Publications

A causal convolutional neural network for multi-subject motion modeling and generation

Published in Computational Visual Media (CVMJ, spotlight), 2024

Inspired by the success of WaveNet in multi-subject speech synthesis, we propose a novel neural network based on causal convolutions for multi-subject motion modeling and generation. The network can capture the intrinsic characteristics of the motion of different subjects, such as the influence of skeleton scale variation on motion style. Moreover, after fine-tuning the network using a small motion dataset for a novel skeleton that is not included in the training dataset, it is able to synthesize high-quality motions with a personalized style for the novel skeleton. The experimental results demonstrate that our network can model the intrinsic characteristics of motions well and can be applied to various motion modeling and synthesis tasks.
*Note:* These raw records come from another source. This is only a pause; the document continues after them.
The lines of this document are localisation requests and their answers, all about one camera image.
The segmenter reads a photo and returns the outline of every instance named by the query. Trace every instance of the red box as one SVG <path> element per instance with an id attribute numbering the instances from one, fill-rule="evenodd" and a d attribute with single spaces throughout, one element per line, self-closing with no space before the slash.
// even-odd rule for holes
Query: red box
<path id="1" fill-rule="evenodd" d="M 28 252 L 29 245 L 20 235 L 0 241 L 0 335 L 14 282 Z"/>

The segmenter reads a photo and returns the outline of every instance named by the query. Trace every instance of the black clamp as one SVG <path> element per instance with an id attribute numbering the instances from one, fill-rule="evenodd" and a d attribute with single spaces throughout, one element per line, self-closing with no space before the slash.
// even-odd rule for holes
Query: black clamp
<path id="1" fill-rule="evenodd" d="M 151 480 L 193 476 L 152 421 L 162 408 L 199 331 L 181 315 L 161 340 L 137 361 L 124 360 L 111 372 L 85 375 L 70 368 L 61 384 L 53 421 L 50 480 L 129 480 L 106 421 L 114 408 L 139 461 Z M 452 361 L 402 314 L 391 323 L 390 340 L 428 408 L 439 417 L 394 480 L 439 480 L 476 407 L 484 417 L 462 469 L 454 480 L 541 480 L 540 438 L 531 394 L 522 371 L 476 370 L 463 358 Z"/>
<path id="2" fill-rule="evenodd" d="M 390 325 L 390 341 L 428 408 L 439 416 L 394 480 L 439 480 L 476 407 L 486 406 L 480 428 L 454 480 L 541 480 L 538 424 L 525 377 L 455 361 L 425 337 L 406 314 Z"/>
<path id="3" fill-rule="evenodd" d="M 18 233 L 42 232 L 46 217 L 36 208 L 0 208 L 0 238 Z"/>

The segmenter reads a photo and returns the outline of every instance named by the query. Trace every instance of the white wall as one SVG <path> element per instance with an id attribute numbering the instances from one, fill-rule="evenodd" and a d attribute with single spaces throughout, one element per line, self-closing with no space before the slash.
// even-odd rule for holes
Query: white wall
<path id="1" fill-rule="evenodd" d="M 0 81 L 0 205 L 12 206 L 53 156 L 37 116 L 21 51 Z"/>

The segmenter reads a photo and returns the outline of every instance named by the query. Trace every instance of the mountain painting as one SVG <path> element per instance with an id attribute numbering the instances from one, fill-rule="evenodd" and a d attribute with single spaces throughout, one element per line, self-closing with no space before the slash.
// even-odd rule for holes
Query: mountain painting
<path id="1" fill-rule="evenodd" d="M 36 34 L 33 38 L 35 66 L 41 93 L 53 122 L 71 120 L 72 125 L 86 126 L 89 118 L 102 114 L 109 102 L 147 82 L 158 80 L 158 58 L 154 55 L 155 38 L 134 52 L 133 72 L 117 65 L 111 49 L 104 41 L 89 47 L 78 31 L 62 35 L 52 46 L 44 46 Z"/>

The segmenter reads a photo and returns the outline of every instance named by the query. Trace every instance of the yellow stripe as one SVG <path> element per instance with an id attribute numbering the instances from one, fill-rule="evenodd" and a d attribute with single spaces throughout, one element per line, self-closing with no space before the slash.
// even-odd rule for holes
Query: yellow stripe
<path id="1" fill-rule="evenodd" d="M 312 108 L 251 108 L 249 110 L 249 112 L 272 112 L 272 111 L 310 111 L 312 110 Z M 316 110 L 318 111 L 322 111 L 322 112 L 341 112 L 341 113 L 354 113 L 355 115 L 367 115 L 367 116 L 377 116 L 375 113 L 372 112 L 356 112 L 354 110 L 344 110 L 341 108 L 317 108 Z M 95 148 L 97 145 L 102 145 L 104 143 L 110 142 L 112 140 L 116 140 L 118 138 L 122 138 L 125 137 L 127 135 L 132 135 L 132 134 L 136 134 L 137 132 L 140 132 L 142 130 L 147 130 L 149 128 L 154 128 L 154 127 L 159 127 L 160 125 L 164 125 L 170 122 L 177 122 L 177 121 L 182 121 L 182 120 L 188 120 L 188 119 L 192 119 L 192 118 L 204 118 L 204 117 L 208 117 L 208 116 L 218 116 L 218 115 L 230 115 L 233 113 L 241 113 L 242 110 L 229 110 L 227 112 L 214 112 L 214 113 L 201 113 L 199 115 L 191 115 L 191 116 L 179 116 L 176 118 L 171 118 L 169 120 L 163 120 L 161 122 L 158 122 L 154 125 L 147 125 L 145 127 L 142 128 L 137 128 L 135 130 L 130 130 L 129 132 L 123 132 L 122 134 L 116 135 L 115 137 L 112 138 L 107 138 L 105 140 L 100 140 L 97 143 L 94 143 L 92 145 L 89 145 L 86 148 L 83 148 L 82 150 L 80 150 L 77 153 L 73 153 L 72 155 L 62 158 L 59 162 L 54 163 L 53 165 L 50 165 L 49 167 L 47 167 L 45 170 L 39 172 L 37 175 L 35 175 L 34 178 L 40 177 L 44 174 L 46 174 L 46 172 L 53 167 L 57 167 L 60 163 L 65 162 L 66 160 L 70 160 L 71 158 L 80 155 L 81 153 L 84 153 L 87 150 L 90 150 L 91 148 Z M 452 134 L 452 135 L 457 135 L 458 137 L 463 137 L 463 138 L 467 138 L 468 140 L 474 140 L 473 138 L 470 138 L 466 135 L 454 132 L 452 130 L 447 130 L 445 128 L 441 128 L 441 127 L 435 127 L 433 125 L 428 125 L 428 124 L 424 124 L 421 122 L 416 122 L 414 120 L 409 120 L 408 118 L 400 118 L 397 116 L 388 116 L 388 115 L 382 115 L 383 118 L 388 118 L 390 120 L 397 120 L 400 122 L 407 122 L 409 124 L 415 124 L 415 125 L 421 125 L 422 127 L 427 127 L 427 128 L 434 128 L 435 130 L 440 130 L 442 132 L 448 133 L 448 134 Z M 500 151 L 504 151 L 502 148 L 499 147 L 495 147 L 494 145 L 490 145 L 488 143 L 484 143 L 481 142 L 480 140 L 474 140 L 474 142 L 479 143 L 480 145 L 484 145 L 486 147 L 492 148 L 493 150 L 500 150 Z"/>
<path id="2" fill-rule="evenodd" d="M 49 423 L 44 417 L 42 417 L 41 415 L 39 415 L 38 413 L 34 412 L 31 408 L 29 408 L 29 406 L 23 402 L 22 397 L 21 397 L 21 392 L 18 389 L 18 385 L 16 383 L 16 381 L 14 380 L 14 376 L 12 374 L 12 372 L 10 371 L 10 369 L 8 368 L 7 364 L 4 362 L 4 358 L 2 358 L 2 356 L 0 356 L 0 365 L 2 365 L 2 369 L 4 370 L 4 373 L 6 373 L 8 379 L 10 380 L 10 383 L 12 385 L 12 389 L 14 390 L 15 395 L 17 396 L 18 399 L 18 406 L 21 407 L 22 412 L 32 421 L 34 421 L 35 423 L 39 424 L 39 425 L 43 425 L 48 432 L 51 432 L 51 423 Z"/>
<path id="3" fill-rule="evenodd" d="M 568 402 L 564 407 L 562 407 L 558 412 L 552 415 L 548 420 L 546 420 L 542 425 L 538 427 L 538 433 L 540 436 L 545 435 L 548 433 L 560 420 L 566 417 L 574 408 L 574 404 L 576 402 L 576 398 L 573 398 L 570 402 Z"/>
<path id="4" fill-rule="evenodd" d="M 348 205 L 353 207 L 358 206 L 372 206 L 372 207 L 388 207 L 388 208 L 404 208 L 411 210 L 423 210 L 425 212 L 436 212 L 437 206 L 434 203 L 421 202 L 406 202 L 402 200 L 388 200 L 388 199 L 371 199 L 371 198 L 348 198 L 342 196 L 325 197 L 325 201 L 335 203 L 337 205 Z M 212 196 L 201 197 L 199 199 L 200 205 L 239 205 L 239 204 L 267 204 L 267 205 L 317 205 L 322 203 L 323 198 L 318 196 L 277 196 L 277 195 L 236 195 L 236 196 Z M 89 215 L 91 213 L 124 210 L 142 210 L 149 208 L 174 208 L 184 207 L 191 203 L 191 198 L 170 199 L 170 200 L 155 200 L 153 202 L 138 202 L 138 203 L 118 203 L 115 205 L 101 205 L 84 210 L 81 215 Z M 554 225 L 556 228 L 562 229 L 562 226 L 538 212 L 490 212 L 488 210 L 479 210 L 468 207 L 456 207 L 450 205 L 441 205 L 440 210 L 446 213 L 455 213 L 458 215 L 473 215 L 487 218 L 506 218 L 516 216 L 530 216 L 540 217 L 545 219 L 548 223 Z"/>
Recommended citation: Hou, S., Wang, C., Zhuang, W. et al. A causal convolutional neural network for multi-subject motion modeling and generation. Comp. Visual Media 10, 45–59 (2024). https://doi.org/10.1007/s41095-022-0307-3 https://link.springer.com/article/10.1007/s41095-022-0307-3

Neural Motion Graph

Published in ACM SIGGRAPH Asia 2023, 2023

Deep learning techniques have been employed to design a controllable human motion synthesizer. Despite their potential, however, designing a neural network-based motion synthesis that enables flexible user interaction, fine-grained controllability, and the support of new types of motions at reduced time and space consumption costs remains a challenge. In this paper, we propose a novel approach, a neural motion graph, that addresses the challenge by enabling scalability to new motions while using compact neural networks. Our approach represents each type of motion with a separate neural node to reduce the cost of adding new motion types. In addition, designing a separate neural node for each motion type enables task-specific control strategies and has greater potential to achieve a high-quality synthesis of complex motions, such as the Mongolian dance. Furthermore, a single transition network, which acts as neural edges, is used to model the transition between two motion nodes. The transition network is designed with a lightweight control module to achieve a fine-grained response to user control signals. Overall, the design choice makes the neural motion graph highly controllable and scalable. In addition to being fully flexible to user interaction through high-level and fine-grained user-control signals, our experimental and subjective evaluation results demonstrate that our proposed approach, neural motion graph, outperforms state-of-the-art human motion synthesis methods in terms of the quality of controlled motion generation.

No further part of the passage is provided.